Gathering Interest

Enhanced Access Management for PI Extractor

Related products:Extractors

Forum|Forum|1 year ago
June 26, 2024
8 replies
131 views

Zachary Burke
Committed

Though many companies are pretty liberal with read access on tags within a PI Data Archive, some out there need to control access at a more granular level. (Often driven by the need to protect intellectual property.) Only certain groups of users should be able to see data for certain tags.

In our case, we would like our access model with respect to PI data in CDF to mimic what’s in PI. In a PI Data Archive, this is governed by the datasecurity metadata field. Unfortunately, the PI extractor seems to strip off this metadata on ingestion. Without that, we’re looking at a workaround solution in which we maintain this mapping in CDF and use something like a Cognite function to apply a security category that mimics the PI tag’s data access. However, this does come with some headaches:

We’ll have to maintain a separate mapping of PI tags to the right level of access (that would otherwise be present in that datasecurity metadata field).
The PI tag data can’t be secured before that security category is applied.

I provide all this background information in the hopes that it’s useful for developing features that are useful for this need. But if I had to make a concrete ask:

Provide an option for the PI extractor to not strip off “internal bookkeeping attributes in PI” from incoming PI tags.
Provide a means to apply a security category during the extraction process, itself. (Similar to how the file extractor does.)

Thank you for your attention and looking forward to discussing more!

Everton Colling
Seasoned Practitioner
Forum|Forum|1 year ago
July 1, 2024

Hi @Zachary Burke!

Thank you for suggesting this product idea. We will follow the traction this idea gets in the community. You can expect updates on this post if we decide to include this in our future roadmap, or if we require more information.

Thomas Sjolshagen
Lead Product Manager
Forum|Forum|1 year ago
July 1, 2024

@Zachary Burke - Is it fair to state that the underlying problem here is that ingesting the data into CDF strips configured access controls that are business critical/nice-to-haves (?) for the data?

If so, what is the “source of truth” when it comes to access management, and why is it _not_ reasonable to presume that the source and targets are configured correctly wrt to access controls (not leaving it up to the extractor)?

Zachary Burke
Author
Committed
Forum|Forum|1 year ago
July 2, 2024

That’s correct, @Thomas Sjølshagen!
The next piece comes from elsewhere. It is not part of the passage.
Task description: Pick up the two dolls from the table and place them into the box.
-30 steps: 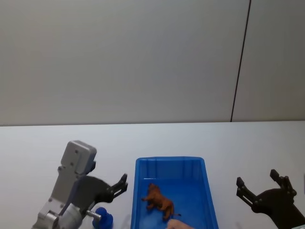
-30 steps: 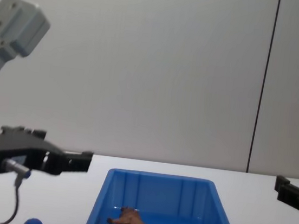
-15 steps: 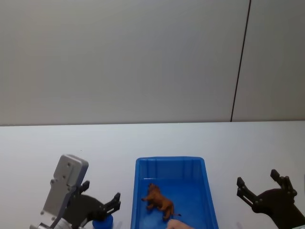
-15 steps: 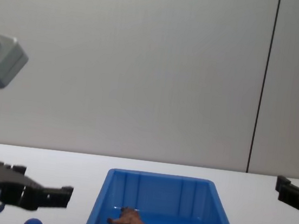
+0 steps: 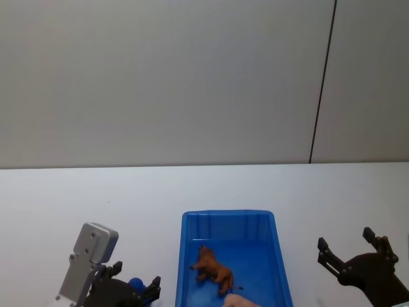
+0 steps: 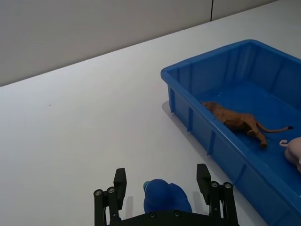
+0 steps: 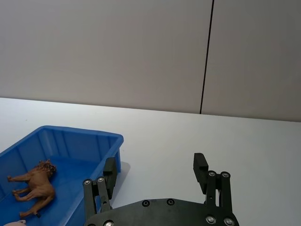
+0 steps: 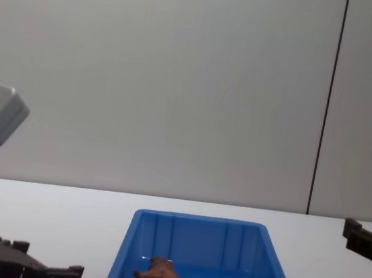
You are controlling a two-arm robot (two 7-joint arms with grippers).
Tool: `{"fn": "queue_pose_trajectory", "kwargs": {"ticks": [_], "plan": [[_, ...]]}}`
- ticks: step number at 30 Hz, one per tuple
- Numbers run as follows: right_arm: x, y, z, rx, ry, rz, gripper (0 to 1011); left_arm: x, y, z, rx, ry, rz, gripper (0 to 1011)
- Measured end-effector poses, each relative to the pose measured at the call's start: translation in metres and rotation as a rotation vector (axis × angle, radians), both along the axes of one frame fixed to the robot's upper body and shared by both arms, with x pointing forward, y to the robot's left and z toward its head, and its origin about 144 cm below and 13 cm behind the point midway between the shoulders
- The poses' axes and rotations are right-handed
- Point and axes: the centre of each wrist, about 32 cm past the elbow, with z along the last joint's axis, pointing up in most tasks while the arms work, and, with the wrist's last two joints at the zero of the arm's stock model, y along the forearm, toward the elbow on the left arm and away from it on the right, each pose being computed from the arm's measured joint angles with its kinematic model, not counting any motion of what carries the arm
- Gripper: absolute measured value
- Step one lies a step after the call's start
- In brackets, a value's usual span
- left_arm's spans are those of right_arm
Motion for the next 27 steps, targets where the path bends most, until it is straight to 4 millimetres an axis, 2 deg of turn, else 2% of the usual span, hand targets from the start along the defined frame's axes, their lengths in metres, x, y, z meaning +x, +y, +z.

We’re worried about CDF becoming a way to circumvent access control. The “source of truth” here is the local PI System at the site. Determining which PI tags can be viewed by who is already part of their workflow.

Please correct me if I’m wrong, but I’m not sure how the PI System can act as the source of truth (with respect to access control) without the extractor being involved. In a perfect world, these PI tags would be timeseries segregated by datasets with the appropriate access assigned to each one. However, getting the extractor to determine which PI tag should go to which dataset is where we’d have a tough time. One could argue that it should be based on the pointsource property on each PI tag, but point sources and access control don’t line up very well in this case, I’m afraid. It appears that the ultimate source of truth we need to chase is that datasecurity property that the extractor strips out. We also need to be sensitive of the situation where a PI tag’s security settings change. That shouldn’t occur very frequently at all, but if that does happen we need to be prepared. Moving a timeseries between datasets in response feels awkward, hence our use of security categories.

Our work around solution we’re designing is a transformation that applies the right security categories to new tags that appear in CDF (I’m estimating there could be up to 40 of these needed to match access patterns in PI). Because there’s no connection to that datasecurity property in PI, this will take some effort to maintain (and we’ll have to be wary of situations where someone alters the security settings on a PI tag that has already been brought over into CDF). It’s a hacky solution, so we’re looking for something more long-term.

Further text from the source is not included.